- [Your objective]
Please repeat the records exactly. The pictures are to be left out.

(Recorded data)
+++

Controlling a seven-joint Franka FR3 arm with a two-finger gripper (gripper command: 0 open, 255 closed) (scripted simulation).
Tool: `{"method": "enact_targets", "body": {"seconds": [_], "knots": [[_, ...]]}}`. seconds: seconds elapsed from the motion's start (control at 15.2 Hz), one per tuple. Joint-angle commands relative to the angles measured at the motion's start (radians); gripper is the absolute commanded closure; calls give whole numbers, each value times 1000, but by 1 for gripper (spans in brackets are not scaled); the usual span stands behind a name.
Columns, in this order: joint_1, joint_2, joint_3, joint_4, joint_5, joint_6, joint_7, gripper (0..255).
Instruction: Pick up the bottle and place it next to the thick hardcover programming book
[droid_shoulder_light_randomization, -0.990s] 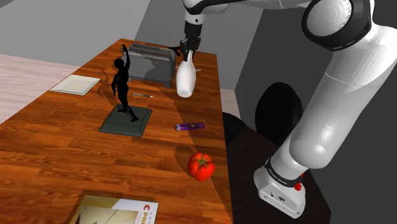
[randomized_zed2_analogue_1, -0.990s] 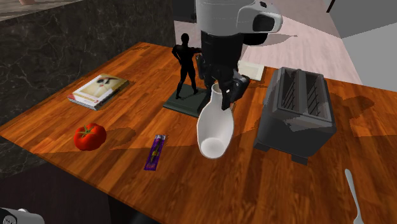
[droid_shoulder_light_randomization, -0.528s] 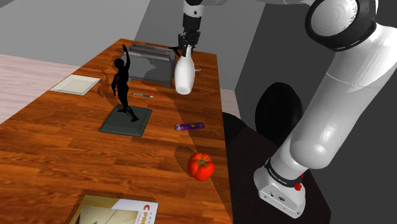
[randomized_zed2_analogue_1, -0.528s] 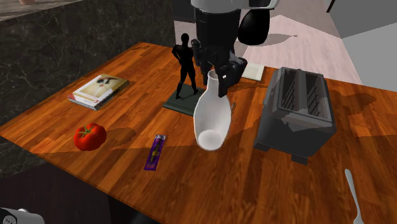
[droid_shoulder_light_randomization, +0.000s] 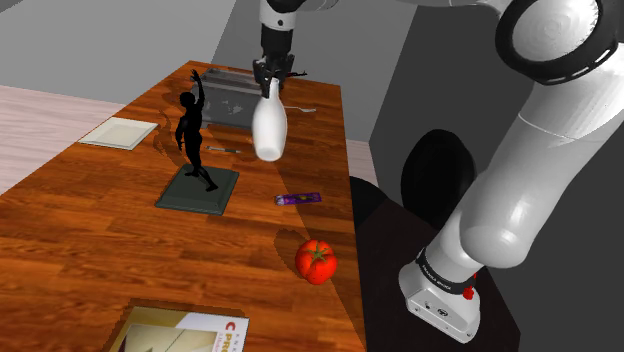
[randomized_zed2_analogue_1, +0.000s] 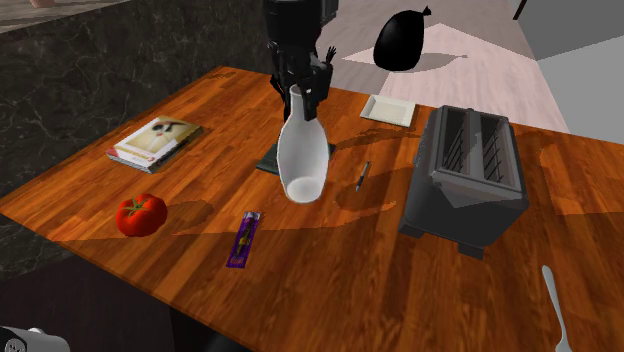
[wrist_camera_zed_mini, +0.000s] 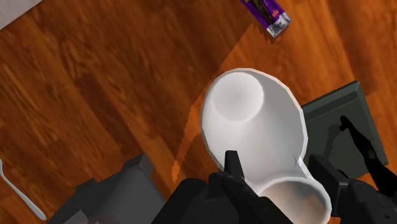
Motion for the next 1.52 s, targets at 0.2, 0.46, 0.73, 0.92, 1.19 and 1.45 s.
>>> {"method": "enact_targets", "body": {"seconds": [0.2, 0.46, 0.73, 0.92, 1.19, 1.45], "knots": [[65, 3, 50, 11, -12, -8, 120, 255], [116, 25, 89, 40, -23, -16, 212, 255], [169, 63, 126, 91, -37, -30, 303, 255], [210, 102, 151, 143, -50, -45, 371, 255], [269, 169, 181, 235, -71, -74, 458, 255], [333, 255, 205, 357, -97, -115, 542, 255]]}}
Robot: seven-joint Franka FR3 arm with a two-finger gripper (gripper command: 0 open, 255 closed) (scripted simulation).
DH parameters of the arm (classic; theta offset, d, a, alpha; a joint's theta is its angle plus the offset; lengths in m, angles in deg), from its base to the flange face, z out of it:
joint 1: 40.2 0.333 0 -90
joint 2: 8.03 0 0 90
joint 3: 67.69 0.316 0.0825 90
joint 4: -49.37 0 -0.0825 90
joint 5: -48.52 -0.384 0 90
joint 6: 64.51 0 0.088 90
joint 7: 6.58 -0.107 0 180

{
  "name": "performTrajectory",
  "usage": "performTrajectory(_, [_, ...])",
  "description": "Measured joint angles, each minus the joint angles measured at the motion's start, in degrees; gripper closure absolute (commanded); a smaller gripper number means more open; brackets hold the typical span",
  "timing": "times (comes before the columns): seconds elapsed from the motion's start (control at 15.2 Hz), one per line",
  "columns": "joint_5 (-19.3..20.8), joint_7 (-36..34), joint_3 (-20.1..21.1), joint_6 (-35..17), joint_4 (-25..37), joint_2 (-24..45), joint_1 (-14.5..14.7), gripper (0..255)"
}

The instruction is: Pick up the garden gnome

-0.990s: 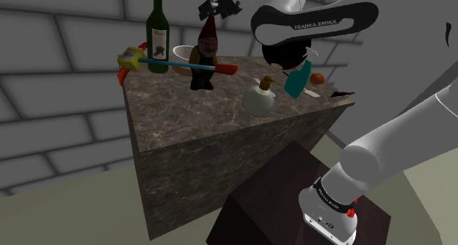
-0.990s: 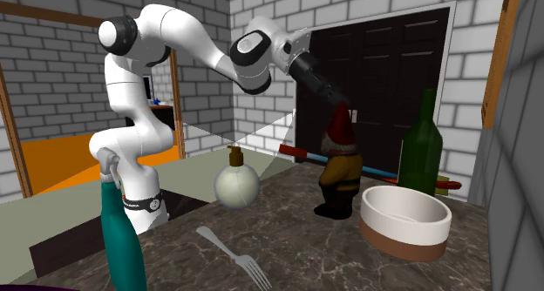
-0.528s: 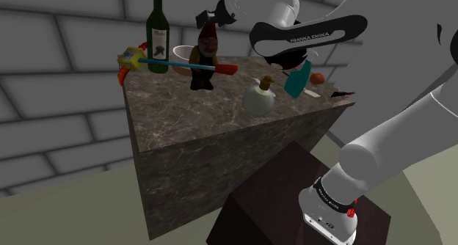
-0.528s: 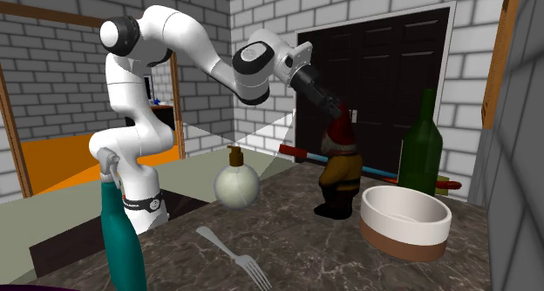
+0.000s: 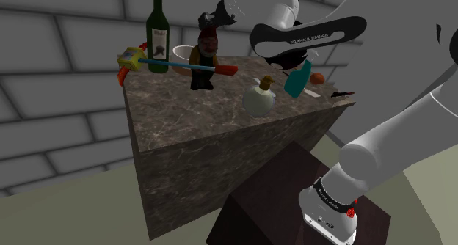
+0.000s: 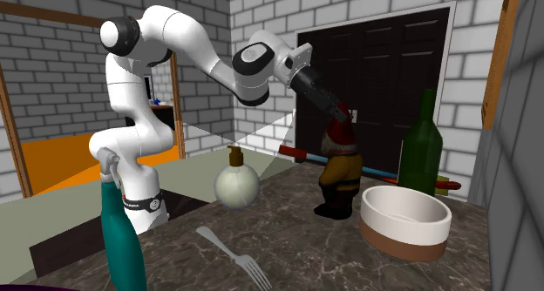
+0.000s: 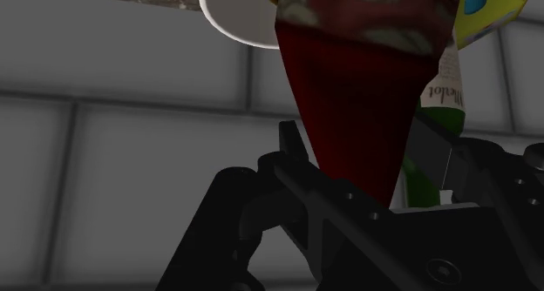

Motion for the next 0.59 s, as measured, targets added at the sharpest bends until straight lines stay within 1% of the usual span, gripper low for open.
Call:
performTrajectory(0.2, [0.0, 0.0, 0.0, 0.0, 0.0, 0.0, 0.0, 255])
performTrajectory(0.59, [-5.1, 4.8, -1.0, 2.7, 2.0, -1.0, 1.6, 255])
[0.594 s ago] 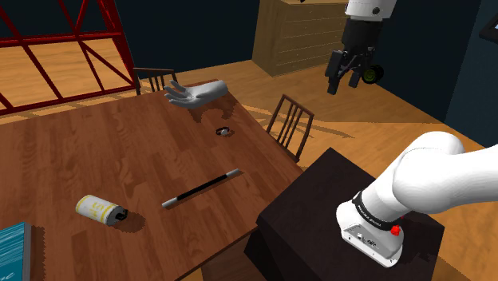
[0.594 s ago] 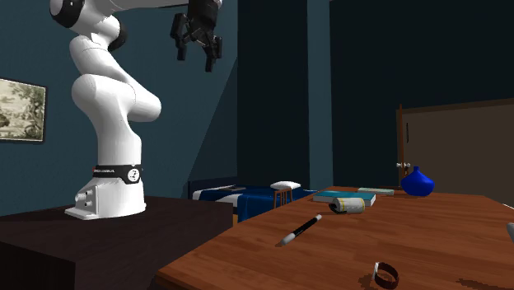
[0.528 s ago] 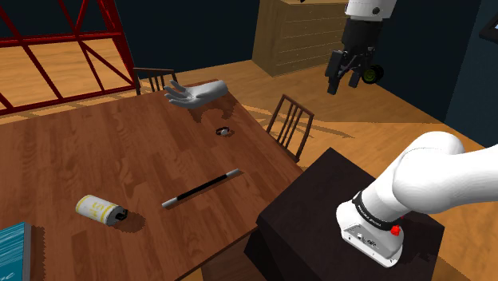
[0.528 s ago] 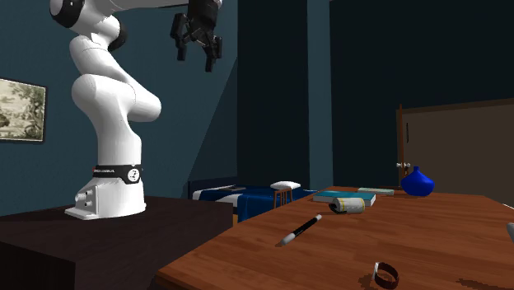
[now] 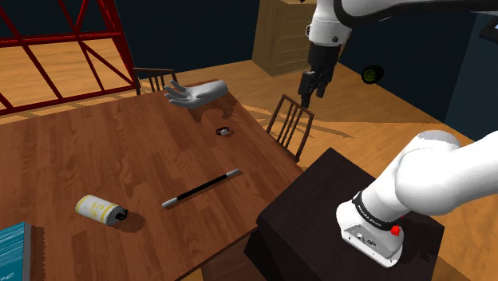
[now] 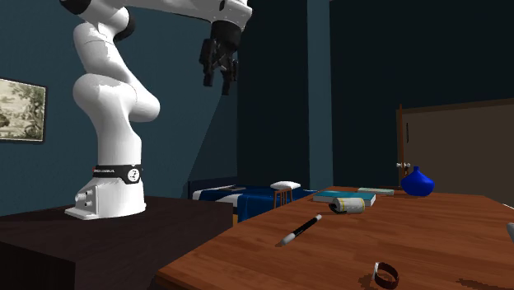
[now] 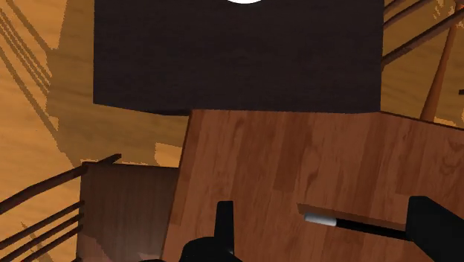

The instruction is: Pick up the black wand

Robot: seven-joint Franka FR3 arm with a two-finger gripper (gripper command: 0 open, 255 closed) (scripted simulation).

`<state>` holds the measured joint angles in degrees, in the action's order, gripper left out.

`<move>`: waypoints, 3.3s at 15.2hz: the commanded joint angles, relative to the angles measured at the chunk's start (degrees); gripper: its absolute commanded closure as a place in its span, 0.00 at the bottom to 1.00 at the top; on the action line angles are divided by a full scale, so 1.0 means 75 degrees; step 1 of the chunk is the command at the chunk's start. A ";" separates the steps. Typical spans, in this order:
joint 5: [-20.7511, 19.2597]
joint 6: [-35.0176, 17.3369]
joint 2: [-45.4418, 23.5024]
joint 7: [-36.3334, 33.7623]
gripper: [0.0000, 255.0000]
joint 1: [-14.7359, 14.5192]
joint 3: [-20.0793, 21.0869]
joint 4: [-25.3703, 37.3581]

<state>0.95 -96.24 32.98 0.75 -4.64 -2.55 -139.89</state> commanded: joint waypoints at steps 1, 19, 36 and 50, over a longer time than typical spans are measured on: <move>-0.0011 -0.0541 -0.0458 0.0382 0.00 -0.0174 0.0012 -0.0041; -0.0129 -0.4373 -0.4990 0.3357 0.00 -0.1365 0.0602 0.0995; -0.1402 -0.6391 -0.8960 0.5002 0.00 -0.2475 0.1391 0.3300; -0.1701 -0.6993 -1.0029 0.5047 1.00 -0.2733 0.1293 0.3800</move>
<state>-11.80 -148.66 -42.22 38.60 -25.13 7.16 -111.39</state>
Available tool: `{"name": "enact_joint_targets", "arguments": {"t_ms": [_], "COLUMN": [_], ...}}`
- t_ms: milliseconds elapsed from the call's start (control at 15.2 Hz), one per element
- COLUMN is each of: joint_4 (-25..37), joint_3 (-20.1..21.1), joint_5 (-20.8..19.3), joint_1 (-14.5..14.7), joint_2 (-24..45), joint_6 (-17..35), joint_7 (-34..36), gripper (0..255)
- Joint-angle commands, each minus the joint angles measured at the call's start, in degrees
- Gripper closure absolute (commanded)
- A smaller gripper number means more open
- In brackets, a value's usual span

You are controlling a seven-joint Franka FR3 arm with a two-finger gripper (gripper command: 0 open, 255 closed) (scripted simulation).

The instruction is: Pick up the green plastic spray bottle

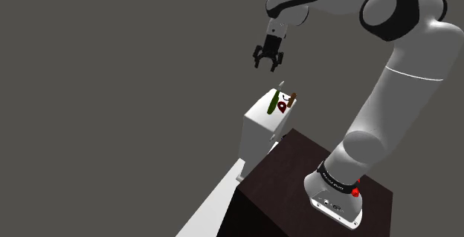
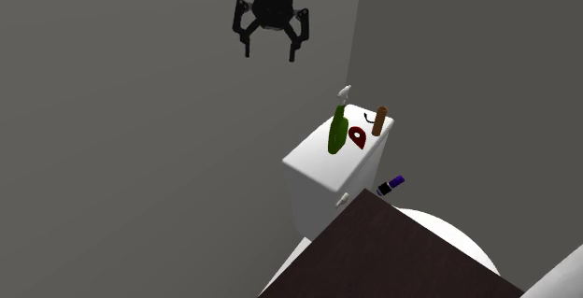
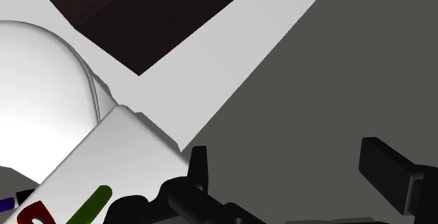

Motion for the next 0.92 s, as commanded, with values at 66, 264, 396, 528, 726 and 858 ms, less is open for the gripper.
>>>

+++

- [Response area]
Controlling a seven-joint Franka FR3 arm with a two-finger gripper (gripper command: 0 open, 255 closed) (scripted simulation).
Tool: `{"method": "enact_targets", "body": {"seconds": [_], "knots": [[_, ...]]}}`. seconds: seconds elapsed from the motion's start (control at 15.2 Hz), one per tuple. Joint-angle commands relative to the angles measured at the motion's start (radians); gripper is the absolute commanded closure; calls give whole numbers, each value times 1000, but by 1 for gripper (spans in brackets are not scaled); the usual span stands behind a name.
Columns, in this order: joint_1, joint_2, joint_3, joint_4, joint_5, joint_6, joint_7, gripper (0..255).
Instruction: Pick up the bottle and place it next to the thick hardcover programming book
[droid_shoulder_light_randomization, -0.990s] 
[randomized_zed2_analogue_1, -0.990s] 
[droid_shoulder_light_randomization, -0.528s] 
[randomized_zed2_analogue_1, -0.528s] 
[droid_shoulder_light_randomization, +0.000s] 
[randomized_zed2_analogue_1, +0.000s] 
[wrist_camera_zed_mini, +0.000s] 
Motion for the next 1.52 s, targets at 0.2, 0.46, 0.73, 0.92, 1.19 and 1.45 s.
>>> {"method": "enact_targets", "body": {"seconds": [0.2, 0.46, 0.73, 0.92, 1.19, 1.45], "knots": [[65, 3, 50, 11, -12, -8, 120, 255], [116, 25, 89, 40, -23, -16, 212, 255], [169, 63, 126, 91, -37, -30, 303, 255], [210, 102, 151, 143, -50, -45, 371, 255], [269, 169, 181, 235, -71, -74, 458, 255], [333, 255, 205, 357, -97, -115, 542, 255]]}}
Robot: seven-joint Franka FR3 arm with a two-finger gripper (gripper command: 0 open, 255 closed) (scripted simulation).
DH parameters of the arm (classic; theta offset, d, a, alpha; a joint's theta is its angle plus the offset; lengths in m, angles in deg), from its base to the flange face, z out of it:
joint 1: 40.2 0.333 0 -90
joint 2: 8.03 0 0 90
joint 3: 67.69 0.316 0.0825 90
joint 4: -49.37 0 -0.0825 90
joint 5: -48.52 -0.384 0 90
joint 6: 64.51 0 0.088 90
joint 7: 6.58 -0.107 0 180

{
  "name": "performTrajectory",
  "usage": "performTrajectory(_, [_, ...])",
  "description": "Measured joint angles, each minus the joint angles measured at the motion's start, in degrees; gripper closure absolute (commanded); a smaller gripper number means more open; brackets hold the typical span",
  "timing": "times (comes before the columns): seconds elapsed from the motion's start (control at 15.2 Hz), one per line",
  "columns": "joint_5 (-19.3..20.8), joint_7 (-36..34), joint_3 (-20.1..21.1), joint_6 (-35..17), joint_4 (-25..37), joint_2 (-24..45), joint_1 (-14.5..14.7), gripper (0..255)"
}

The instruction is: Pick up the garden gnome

-0.990s: 
-0.990s: 
-0.528s: 
-0.528s: 
+0.000s: 
+0.000s: 
+0.000s: 

Motion for the next 0.59 s, as measured, targets added at the sharpest bends until straight lines stay within 1% of the usual span, gripper low for open.
Call:
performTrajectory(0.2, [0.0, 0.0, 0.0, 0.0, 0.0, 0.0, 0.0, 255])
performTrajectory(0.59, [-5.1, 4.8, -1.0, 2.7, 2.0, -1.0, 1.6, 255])
[0.594 s ago] 
[0.594 s ago] 
[0.528 s ago] 
[0.528 s ago] 
[now] 
[now] 
[now] 

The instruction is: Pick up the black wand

Robot: seven-joint Franka FR3 arm with a two-finger gripper (gripper command: 0 open, 255 closed) (scripted simulation).

`<state>` holds the measured joint angles in degrees, in the action's order, gripper left out.

`<move>`: waypoints, 3.3s at 15.2hz: the commanded joint angles, relative to the angles measured at the chunk's start (degrees); gripper: its absolute commanded closure as a place in its span, 0.00 at the bottom to 1.00 at the top; on the action line angles are divided by a full scale, so 1.0 means 75 degrees; step 1 of the chunk is the command at the chunk's start. A ";" separates the steps. Typical spans, in this order:
joint 5: [-20.7511, 19.2597]
joint 6: [-35.0176, 17.3369]
joint 2: [-45.4418, 23.5024]
joint 7: [-36.3334, 33.7623]
gripper: [0.0000, 255.0000]
joint 1: [-14.7359, 14.5192]
joint 3: [-20.0793, 21.0869]
joint 4: [-25.3703, 37.3581]

<state>0.95 -96.24 32.98 0.75 -4.64 -2.55 -139.89</state> commanded: joint waypoints at steps 1, 19, 36 and 50, over a longer time than typical spans are measured on: <move>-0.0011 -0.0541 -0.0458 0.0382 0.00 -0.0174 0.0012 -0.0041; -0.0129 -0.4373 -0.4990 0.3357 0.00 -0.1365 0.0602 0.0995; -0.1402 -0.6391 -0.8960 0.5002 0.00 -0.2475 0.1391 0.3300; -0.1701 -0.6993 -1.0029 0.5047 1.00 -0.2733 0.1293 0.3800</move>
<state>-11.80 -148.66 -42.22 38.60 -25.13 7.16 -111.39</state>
Available tool: `{"name": "enact_joint_targets", "arguments": {"t_ms": [_], "COLUMN": [_], ...}}`
- t_ms: milliseconds elapsed from the call's start (control at 15.2 Hz), one per element
- COLUMN is each of: joint_4 (-25..37), joint_3 (-20.1..21.1), joint_5 (-20.8..19.3), joint_1 (-14.5..14.7), joint_2 (-24..45), joint_6 (-17..35), joint_7 (-34..36), gripper (0..255)
- Joint-angle commands, each minus the joint angles measured at the call's start, in degrees
- Gripper closure absolute (commanded)
- A smaller gripper number means more open
- In brackets, a value's usual span

You are controlling a seven-joint Franka FR3 arm with a two-finger gripper (gripper command: 0 open, 255 closed) (scripted simulation).

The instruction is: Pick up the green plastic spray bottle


Motion for the next 0.92 s, as commanded, with values at 66, 264, 396, 528, 726 and 858 ms, less is open for the gripper.
>>>

The output shown is complete.